DOCTOR WHO — 6x12 : Closing Time
‘‘I was here to help. And you’re very welcome’’ – Le Docteur
Par Sullivan Le Postec • 25 septembre 2011
Quoi de mieux que de rire un peu avant la mort ? Pour l’occasion, le Docteur rend visite à celui qui fut son colocataire, Craig, heureux papa d’un petit bébé. Ça tombe bien, il y a quelques Cybermen dans les parages.

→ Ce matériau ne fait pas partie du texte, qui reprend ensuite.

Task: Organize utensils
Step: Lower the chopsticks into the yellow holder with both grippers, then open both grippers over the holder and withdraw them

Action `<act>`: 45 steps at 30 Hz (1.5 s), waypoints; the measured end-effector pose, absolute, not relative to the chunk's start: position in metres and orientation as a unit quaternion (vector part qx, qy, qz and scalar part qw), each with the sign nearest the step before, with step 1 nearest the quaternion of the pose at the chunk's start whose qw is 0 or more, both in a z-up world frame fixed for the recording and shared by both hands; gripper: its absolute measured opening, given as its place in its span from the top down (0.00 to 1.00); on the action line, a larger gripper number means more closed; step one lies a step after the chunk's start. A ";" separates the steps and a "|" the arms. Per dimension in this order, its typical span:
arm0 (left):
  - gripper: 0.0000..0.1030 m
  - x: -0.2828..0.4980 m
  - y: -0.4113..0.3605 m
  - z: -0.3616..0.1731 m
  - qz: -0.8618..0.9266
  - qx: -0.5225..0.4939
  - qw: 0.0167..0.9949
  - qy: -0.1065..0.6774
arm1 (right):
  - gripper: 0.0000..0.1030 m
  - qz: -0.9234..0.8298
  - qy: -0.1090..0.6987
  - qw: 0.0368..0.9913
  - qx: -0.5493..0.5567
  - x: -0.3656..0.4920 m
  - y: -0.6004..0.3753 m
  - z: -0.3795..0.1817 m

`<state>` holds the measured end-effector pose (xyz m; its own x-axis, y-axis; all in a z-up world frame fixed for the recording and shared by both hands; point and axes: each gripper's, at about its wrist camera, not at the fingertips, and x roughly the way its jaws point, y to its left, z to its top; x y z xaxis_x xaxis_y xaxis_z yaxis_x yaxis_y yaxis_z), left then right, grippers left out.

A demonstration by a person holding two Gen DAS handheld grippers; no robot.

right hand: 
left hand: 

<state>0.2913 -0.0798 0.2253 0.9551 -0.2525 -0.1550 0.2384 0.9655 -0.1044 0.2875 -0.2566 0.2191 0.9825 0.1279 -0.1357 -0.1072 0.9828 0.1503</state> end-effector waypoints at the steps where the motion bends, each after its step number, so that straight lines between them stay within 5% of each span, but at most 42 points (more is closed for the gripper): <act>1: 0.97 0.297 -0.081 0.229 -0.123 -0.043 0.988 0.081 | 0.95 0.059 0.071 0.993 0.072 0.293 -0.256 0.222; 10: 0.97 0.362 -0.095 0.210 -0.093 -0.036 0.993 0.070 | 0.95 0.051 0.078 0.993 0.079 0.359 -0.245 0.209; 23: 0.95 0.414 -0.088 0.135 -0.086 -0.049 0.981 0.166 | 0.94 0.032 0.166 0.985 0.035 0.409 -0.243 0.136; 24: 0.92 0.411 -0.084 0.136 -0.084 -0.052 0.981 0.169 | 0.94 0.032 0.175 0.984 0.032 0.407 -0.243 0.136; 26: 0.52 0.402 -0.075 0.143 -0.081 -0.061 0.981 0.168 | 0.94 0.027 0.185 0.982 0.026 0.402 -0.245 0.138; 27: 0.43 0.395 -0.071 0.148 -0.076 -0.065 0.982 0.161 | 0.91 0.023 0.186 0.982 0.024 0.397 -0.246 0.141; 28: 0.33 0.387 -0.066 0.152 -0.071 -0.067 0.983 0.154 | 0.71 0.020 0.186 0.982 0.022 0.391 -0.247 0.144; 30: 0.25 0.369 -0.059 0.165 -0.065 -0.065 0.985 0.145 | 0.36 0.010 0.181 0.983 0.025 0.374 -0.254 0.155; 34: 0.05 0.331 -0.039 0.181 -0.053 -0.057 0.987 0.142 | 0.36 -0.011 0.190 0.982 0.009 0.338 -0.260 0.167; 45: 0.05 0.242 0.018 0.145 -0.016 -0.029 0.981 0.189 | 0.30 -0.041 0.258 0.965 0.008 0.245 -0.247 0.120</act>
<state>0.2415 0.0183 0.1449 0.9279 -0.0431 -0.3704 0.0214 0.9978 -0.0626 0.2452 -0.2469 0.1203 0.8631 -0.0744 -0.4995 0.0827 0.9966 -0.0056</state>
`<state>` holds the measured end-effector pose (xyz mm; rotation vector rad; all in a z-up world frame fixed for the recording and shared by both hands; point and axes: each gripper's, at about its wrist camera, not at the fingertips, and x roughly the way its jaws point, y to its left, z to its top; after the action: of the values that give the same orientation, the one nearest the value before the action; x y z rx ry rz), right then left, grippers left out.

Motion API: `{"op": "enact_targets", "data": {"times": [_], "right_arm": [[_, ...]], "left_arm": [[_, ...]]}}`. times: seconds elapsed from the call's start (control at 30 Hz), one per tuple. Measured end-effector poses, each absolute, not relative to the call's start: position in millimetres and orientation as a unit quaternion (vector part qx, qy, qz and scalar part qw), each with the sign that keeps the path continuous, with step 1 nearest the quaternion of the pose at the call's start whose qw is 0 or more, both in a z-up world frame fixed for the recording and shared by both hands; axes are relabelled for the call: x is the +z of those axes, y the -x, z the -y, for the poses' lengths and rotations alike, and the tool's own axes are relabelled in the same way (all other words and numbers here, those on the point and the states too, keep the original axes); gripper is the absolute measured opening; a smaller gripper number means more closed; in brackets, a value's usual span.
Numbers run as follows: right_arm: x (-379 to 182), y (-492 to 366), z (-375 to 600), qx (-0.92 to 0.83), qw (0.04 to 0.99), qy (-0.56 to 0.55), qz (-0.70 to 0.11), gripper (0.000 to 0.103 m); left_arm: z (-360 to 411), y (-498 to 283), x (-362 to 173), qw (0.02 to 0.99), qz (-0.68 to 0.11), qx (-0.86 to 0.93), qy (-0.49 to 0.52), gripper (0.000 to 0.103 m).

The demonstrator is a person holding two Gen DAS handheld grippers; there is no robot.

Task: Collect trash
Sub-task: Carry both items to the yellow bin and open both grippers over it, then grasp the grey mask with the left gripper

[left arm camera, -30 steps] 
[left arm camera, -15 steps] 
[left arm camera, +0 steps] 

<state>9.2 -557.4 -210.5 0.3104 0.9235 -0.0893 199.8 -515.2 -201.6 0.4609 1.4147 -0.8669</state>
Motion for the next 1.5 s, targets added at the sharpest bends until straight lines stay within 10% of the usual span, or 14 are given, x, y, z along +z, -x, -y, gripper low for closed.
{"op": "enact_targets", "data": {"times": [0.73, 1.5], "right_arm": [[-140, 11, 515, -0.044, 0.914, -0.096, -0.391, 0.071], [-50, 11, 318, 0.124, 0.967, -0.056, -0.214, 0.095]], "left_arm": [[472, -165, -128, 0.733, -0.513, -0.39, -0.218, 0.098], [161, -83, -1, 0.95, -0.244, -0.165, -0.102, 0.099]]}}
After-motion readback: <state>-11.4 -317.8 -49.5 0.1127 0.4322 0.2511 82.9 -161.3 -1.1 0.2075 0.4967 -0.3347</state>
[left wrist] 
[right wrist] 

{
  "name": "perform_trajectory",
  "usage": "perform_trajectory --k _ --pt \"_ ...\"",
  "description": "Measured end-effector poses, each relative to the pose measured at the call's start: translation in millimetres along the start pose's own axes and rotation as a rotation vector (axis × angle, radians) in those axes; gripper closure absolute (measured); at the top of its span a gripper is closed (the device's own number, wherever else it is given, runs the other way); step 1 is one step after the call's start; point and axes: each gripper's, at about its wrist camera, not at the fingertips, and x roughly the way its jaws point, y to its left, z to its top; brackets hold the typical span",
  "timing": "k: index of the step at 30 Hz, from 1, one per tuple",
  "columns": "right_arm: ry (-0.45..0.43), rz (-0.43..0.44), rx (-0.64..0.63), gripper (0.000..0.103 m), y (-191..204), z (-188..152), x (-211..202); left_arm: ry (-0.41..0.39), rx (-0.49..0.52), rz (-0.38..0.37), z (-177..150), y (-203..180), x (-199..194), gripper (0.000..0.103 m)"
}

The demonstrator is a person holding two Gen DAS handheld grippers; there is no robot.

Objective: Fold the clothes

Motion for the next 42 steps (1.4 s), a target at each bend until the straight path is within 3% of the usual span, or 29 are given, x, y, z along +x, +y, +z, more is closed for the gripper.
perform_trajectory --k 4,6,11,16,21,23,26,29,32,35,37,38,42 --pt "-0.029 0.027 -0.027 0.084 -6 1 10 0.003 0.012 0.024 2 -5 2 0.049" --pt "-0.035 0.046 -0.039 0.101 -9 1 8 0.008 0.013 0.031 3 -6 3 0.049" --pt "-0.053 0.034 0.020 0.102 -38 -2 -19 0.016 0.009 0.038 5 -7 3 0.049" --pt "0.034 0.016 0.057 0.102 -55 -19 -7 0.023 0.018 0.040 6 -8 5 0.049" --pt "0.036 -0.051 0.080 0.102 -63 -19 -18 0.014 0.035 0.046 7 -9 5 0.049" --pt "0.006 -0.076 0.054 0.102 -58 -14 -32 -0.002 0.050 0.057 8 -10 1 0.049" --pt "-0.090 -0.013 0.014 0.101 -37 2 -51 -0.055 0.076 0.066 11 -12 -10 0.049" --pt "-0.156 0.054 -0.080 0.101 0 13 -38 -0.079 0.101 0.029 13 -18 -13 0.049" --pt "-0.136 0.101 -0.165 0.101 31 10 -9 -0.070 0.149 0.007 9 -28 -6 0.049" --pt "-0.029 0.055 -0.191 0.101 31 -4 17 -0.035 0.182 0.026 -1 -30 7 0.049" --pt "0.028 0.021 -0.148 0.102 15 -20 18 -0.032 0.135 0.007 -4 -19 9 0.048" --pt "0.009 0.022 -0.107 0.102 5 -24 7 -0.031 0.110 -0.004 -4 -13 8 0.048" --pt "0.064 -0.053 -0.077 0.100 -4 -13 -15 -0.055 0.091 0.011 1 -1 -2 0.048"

Même si « Let’s Kill Hitler » traitait de l’arc principal actuel avec pas mal d’humour, cette deuxième partie de saison est marquée par un ton sombre, les épisodes alternant entre l’angoisse et la tragédie, avec un arrière fond de mélancolie. Cette dernière émotion se retrouve encore dans « Closing Time », mais marié cette fois avec la comédie qu’on attendait de cette séquelle de « The Lodger ».

Closing Time

Scénario : Gareth Roberts ; réalisation : Steve Hughes.
Pour le Docteur, 200 ans ont passé depuis le premier épisode de cette saison. Il est à la veille de sa mort. Il décide de rendre une petite visite à Craig, dont il avait partagé l’appartement. Celui-ci et Sophie sont maintenant les parents d’un petit bébé, prénommé Alfie. Mais le Docteur constate que des perturbations extraterrestres sont en cours, depuis une galerie commerciale où il se fait embaucher. Avec Craig, il traque un petit groupe de Cybermen, crashés depuis des années, et qui se reconstruisent petit à petit...

Deuxième

Malheureusement, « Closing Time » ne viendra pas contredire l’adage selon lequel les suites sont toujours moins bonnes que les originaux. Le scénariste Gareth Roberts reprend les ingrédients et le ton de « The Lodger », ce qui inclut les éléments positifs. James Corden est toujours très bon dans son rôle, et forme un duo comique très efficace avec Matt Smith. Leurs dialogues et échanges sont excellents et constituent le point fort de l’épisode. Comme dans « The Lodger », l’intrigue est un prétexte, qui passe au second plan derrière les interactions du duo.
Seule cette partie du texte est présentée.